§ **About this task**
From the data underneath, reproduce exactly the stretch that begins at the line with "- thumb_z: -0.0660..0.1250" and ends after the line with "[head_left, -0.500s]".

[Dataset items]
□ □ □ □
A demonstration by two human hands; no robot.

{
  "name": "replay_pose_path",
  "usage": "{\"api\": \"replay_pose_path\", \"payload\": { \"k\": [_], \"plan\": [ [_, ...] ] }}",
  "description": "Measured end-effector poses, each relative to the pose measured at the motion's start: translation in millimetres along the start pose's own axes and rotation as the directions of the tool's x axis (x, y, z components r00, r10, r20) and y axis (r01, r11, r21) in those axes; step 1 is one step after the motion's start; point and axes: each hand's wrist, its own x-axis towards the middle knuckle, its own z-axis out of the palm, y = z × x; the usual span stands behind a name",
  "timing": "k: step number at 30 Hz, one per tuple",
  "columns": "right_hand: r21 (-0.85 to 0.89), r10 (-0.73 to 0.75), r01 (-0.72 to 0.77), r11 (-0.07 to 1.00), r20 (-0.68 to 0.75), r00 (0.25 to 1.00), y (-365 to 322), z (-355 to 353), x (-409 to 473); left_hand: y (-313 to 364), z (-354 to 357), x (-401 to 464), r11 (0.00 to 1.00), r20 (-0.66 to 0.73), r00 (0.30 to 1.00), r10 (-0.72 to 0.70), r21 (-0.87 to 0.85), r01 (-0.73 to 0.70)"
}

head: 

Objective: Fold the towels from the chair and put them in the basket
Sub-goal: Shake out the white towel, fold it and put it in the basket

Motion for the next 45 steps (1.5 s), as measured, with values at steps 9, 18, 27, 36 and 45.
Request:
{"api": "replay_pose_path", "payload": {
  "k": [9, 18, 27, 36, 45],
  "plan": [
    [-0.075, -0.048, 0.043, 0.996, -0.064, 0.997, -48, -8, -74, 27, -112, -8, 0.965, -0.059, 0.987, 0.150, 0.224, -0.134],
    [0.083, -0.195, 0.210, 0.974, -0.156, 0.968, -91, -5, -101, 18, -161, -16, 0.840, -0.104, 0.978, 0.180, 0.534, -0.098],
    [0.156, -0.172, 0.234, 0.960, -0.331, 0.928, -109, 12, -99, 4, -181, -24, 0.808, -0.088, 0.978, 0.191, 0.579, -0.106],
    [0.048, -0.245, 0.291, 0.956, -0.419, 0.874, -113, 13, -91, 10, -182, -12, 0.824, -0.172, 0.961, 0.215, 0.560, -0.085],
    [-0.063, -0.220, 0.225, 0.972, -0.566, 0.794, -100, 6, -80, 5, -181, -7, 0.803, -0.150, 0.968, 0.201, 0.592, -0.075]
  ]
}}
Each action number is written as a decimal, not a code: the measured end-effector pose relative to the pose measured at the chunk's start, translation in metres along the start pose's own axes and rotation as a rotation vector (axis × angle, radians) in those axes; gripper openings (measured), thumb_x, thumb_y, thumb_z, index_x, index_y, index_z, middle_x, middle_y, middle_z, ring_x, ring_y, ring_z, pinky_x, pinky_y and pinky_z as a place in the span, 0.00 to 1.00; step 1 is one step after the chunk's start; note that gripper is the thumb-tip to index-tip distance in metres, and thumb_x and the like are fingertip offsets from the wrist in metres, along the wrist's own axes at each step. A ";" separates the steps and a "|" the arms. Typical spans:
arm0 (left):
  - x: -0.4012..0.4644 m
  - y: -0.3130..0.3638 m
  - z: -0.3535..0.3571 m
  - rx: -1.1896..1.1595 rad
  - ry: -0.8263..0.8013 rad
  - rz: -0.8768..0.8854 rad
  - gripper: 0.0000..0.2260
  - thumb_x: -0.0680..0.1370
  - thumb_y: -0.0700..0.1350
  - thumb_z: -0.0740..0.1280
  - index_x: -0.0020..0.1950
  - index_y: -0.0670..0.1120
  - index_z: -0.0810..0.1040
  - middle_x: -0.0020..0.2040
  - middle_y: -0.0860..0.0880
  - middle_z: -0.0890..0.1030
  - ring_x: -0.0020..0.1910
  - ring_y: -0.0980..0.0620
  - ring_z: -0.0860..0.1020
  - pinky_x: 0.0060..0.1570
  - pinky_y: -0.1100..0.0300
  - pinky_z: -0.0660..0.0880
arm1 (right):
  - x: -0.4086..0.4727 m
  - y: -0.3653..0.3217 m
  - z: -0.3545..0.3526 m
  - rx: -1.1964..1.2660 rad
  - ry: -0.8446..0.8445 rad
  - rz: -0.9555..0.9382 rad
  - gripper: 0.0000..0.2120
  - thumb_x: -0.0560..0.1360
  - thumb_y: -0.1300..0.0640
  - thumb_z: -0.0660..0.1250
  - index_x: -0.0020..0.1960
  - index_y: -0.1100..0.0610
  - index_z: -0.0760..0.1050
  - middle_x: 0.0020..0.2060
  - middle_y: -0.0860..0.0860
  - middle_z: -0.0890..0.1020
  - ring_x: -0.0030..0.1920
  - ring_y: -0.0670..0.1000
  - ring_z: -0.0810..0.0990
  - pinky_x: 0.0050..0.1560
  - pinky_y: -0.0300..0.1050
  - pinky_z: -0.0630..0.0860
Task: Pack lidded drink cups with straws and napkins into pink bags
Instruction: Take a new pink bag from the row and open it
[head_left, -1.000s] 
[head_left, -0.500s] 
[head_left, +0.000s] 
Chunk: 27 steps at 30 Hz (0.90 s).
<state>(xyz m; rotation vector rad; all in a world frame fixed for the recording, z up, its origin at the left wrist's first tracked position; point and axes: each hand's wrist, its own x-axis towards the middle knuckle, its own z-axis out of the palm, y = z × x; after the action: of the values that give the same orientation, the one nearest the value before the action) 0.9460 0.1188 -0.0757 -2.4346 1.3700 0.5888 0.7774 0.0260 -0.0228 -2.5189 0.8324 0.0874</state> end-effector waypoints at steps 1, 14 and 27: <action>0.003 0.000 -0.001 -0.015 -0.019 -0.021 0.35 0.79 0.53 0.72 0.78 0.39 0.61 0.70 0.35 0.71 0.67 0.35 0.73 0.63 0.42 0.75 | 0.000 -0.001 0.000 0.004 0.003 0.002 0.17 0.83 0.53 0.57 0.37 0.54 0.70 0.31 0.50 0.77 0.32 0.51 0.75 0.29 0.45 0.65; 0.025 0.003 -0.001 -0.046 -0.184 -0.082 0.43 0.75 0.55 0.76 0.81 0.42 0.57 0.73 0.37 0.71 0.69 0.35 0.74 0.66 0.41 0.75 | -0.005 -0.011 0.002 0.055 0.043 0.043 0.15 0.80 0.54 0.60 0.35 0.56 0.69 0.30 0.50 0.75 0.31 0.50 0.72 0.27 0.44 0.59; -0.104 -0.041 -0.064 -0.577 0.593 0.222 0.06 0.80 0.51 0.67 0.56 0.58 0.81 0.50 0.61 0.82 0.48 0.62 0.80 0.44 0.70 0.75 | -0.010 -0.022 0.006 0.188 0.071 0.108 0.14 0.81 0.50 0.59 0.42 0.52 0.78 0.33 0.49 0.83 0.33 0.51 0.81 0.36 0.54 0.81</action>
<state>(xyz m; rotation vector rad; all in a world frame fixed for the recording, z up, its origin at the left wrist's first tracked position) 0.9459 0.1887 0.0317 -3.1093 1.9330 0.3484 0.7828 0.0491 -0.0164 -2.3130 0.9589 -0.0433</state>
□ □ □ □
§ **Your response**
  - thumb_z: -0.0660..0.1250
  - index_x: -0.0020..0.1960
  - index_y: -0.1100..0.0610
  - index_z: -0.0760..0.1050
  - middle_x: 0.0020..0.2060
  - middle_y: -0.0860..0.0860
  - middle_z: -0.0890..0.1020
  - ring_x: -0.0030..0.1920
  - ring_y: -0.0670..0.1000
  - ring_z: -0.0810..0.0990
  - pinky_x: 0.0050..0.1560
  - pinky_y: -0.0300..0.1050
  - pinky_z: -0.0630..0.0860
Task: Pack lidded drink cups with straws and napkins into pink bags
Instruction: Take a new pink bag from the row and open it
[head_left, -1.000s] 
[head_left, -0.500s] 

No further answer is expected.